Hydrocephalus, Normal Pressure
Background
Normal pressure hydrocephalus (NPH) is an abnormal increase in cerebrospinal fluid (CSF) within the brain’s cavities, or ventricles, due to a blockage in the flow of CSF. The ventricles enlarge to accommodate the extra volume and begin to press on adjacent areas of the brain, increasing intracranial pressure; however, unlike other types of hydrocephalus, the CSF pressure tends to remain normal or is only slightly elevated. Another difference between NPH and other types of hydrocephalus is that increase in ventricular volume is not accompanied by an increase in the volume of CSF that flows through the membranes lining the brain.
The buildup of CSF in the ventricles occurs gradually; consequentially, the onset of symptoms is insidious. Their initial subtlety often delays patients from seeking care. The areas of the brain typically affected by normal pressure hydrocephalus are those associated with the legs, the bladder and cognitive mental processes, producing a constellation of corresponding symptoms which characterize NHP: abnormal gait, urinary incontinence, and dementia. Another factor delaying diagnosis is that most cases of NPH occur in patients over the age of 60, and these symptoms can be erroneously dismissed as normal signs of aging.
Causes/Risk Factors
In about half of all cases of normal pressure hydrocephalus the disturbance in CSF flow can be linked to head trauma, subarachnoid hemorrhage, stroke, or meningitis. In the remainder of cases the cause is not clear.
Symptoms
The characteristic symptoms of normal pressure hydrocephalus are urinary incontinence, dementia, and gait disturbance—a difficulty initiating movement and short, shuffling steps with postural instability. The classic symptoms of other forms of hydrocephalus may or may not be present, including headache, lethargy, nausea, vomiting, weakness, and altered consciousness.
Diagnosis
The triad of gait abnormality, dementia and urinary incontinence should raise the suspicion of normal pressure hydrocephalus as opposed to other conditions. Tests to confirm the diagnosis include neuropsychological testing to assess dementia and imaging studies (MRI and CT) to identify ventricular enlargement. A spinal tap may also be performed to analyze CSF content and/or temporarily relieve pressure.

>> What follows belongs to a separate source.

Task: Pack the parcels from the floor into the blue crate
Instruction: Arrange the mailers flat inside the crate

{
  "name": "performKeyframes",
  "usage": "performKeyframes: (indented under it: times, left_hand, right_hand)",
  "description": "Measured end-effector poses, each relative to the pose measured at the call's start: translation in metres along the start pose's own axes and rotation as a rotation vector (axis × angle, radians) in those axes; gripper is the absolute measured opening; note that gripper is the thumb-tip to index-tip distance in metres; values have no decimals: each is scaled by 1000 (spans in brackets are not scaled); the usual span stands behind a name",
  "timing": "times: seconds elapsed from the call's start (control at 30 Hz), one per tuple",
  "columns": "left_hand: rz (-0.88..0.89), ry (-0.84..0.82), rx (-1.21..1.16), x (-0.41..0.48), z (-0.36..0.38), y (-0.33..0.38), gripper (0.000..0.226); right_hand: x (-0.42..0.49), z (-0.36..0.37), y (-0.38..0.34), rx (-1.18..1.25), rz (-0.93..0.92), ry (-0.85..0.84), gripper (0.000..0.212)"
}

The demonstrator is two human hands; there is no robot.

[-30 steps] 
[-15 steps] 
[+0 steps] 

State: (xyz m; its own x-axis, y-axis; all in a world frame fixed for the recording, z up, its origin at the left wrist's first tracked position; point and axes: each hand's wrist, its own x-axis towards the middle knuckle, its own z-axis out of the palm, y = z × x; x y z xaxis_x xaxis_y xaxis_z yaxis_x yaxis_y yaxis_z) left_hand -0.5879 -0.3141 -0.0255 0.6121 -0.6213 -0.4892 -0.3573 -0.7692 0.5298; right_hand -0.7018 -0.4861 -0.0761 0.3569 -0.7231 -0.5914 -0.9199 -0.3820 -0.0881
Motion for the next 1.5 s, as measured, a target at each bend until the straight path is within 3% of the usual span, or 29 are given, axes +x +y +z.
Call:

The dementia of normal pressure hydrocephalus is similar to that of Alzheimer’s and the gait problems are similar to those of Parkinson’s, so misdiagnosis of NPH as one of these diseases is a concern. Correct diagnosis is important because the effects of NPH can potentially be reversed with proper treatment, whereas Alzheimer’s and Parkinson’s cannot.
Treatment
Surgical CSF shunting can provide relief of symptoms for some patients. In this procedure a thin tube is inserted in the ventricles to drain fluid away from the brain to another part of the body where it can be absorbed into the bloodstream. A trial is used to determine whether or not the patient is a good candidate for the procedure. The trial consists of a neuropsychological evaluation and timed walking test, followed by a lumbar puncture (spinal tap) which drains a prescribed amount of CSF. A few hours later the psychological and walking tests are administered again, and the results are compared with the initial tests. An improvement in mental status or gait predicts a favorable response to surgery. However, the decision to implant a shunt is considered in association with the patient’s overall health.
Prevention
Currently there are no guidelines for preventing normal pressure hydrocephalus.